*** Begin section ***
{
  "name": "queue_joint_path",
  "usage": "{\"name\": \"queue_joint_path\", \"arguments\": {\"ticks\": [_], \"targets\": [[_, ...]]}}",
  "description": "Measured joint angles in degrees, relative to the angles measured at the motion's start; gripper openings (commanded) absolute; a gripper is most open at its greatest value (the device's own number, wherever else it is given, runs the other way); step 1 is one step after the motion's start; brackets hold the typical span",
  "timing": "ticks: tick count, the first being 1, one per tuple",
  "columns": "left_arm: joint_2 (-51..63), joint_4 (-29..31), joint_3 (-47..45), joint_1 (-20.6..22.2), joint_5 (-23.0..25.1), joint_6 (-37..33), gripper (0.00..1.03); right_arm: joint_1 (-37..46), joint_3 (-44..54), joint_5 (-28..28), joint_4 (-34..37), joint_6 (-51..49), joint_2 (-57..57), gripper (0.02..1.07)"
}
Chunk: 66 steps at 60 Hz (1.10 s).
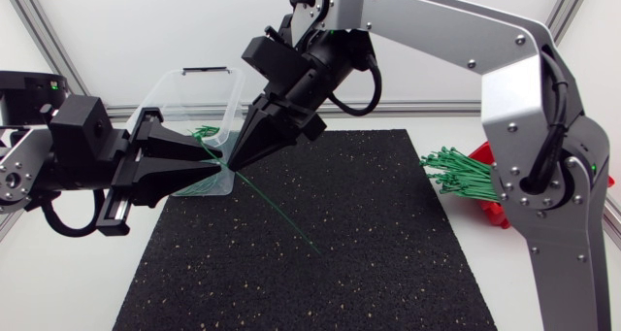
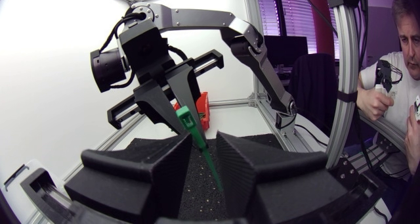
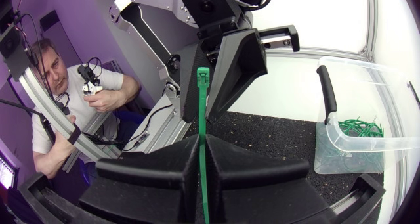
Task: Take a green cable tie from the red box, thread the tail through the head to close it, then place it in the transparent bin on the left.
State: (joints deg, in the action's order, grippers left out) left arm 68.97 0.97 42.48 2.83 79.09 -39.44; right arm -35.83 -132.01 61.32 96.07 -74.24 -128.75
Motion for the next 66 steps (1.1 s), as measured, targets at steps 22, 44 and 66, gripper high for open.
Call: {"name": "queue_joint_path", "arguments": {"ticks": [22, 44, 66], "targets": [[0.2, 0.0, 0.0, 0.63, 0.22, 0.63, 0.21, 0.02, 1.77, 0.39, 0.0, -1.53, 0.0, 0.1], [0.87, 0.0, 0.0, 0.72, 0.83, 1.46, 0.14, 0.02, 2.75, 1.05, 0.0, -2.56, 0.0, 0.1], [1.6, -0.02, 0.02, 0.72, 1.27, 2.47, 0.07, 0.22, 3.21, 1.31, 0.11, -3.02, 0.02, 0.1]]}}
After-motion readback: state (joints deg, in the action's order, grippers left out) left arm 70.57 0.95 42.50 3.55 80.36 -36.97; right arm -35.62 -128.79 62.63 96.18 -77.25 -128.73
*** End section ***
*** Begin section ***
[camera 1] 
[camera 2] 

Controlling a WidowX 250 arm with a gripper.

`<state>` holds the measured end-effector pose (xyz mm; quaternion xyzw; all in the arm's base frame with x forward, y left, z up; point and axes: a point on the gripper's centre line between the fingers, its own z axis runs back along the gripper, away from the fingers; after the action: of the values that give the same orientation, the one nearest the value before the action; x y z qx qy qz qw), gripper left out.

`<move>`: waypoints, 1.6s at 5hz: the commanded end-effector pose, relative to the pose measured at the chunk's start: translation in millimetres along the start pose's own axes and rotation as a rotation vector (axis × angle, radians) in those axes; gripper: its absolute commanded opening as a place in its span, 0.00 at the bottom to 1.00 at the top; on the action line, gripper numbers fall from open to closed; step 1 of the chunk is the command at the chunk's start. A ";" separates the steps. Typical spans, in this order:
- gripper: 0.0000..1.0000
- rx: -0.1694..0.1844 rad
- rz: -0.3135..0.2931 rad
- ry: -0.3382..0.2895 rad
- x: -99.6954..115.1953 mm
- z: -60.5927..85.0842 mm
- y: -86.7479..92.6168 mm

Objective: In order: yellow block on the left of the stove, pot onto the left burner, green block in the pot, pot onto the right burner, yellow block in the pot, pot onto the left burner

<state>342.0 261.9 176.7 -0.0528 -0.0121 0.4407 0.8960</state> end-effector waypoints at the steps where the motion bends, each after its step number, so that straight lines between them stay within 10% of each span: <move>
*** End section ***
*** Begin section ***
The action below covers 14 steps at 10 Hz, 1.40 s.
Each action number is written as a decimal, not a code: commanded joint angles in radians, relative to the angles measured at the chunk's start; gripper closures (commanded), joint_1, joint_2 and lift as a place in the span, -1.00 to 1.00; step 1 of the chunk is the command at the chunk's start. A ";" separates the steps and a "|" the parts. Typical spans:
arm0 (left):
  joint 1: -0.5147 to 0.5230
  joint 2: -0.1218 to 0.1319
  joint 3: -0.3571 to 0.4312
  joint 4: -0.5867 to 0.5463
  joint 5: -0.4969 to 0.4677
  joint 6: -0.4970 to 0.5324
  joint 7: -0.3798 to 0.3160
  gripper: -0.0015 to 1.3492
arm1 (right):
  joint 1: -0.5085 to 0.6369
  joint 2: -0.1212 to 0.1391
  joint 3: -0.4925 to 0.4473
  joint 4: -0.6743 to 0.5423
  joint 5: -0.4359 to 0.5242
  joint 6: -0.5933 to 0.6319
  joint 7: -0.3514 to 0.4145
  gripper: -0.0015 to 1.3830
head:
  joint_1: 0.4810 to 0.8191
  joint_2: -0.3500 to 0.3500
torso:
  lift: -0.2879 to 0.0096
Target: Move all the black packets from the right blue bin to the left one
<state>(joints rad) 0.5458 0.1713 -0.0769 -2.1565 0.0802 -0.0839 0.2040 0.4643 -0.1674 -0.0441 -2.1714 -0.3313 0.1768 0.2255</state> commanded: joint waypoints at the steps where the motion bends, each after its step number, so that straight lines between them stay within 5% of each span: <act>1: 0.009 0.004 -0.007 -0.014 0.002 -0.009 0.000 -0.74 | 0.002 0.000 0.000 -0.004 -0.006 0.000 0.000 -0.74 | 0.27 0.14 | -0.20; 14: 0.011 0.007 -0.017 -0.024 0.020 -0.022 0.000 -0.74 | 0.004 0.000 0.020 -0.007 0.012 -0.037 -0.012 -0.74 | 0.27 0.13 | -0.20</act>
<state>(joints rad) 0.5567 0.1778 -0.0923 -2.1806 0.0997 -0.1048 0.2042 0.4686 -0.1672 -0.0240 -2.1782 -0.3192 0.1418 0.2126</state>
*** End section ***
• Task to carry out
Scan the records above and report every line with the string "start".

• Result of the exercise
  "description": "Measured joint angles in degrees, relative to the angles measured at the motion's start; gripper openings (commanded) absolute; a gripper is most open at its greatest value (the device's own number, wherever else it is given, runs the other way); step 1 is one step after the motion's start; brackets hold the typical span",
`<move>`: waypoints, 1.6s at 5hz: the commanded end-effector pose, relative to the pose measured at the chunk's start: translation in millimetres along the start pose's own axes and rotation as a rotation vector (axis × angle, radians) in those axes; gripper: its absolute commanded opening as a place in its span, 0.00 at the bottom to 1.00 at the top; on the action line, gripper numbers fall from open to closed; step 1 of the chunk is the command at the chunk's start. A ";" separates the steps. Typical spans, in this order:
Each action number is written as a decimal, not a code: commanded joint angles in radians, relative to the angles measured at the chunk's start; gripper closures (commanded), joint_1, joint_2 and lift as a place in the span, -1.00 to 1.00; step 1 of the chunk is the command at the chunk's start. A ";" separates the steps and a "|" the parts. Typical spans:

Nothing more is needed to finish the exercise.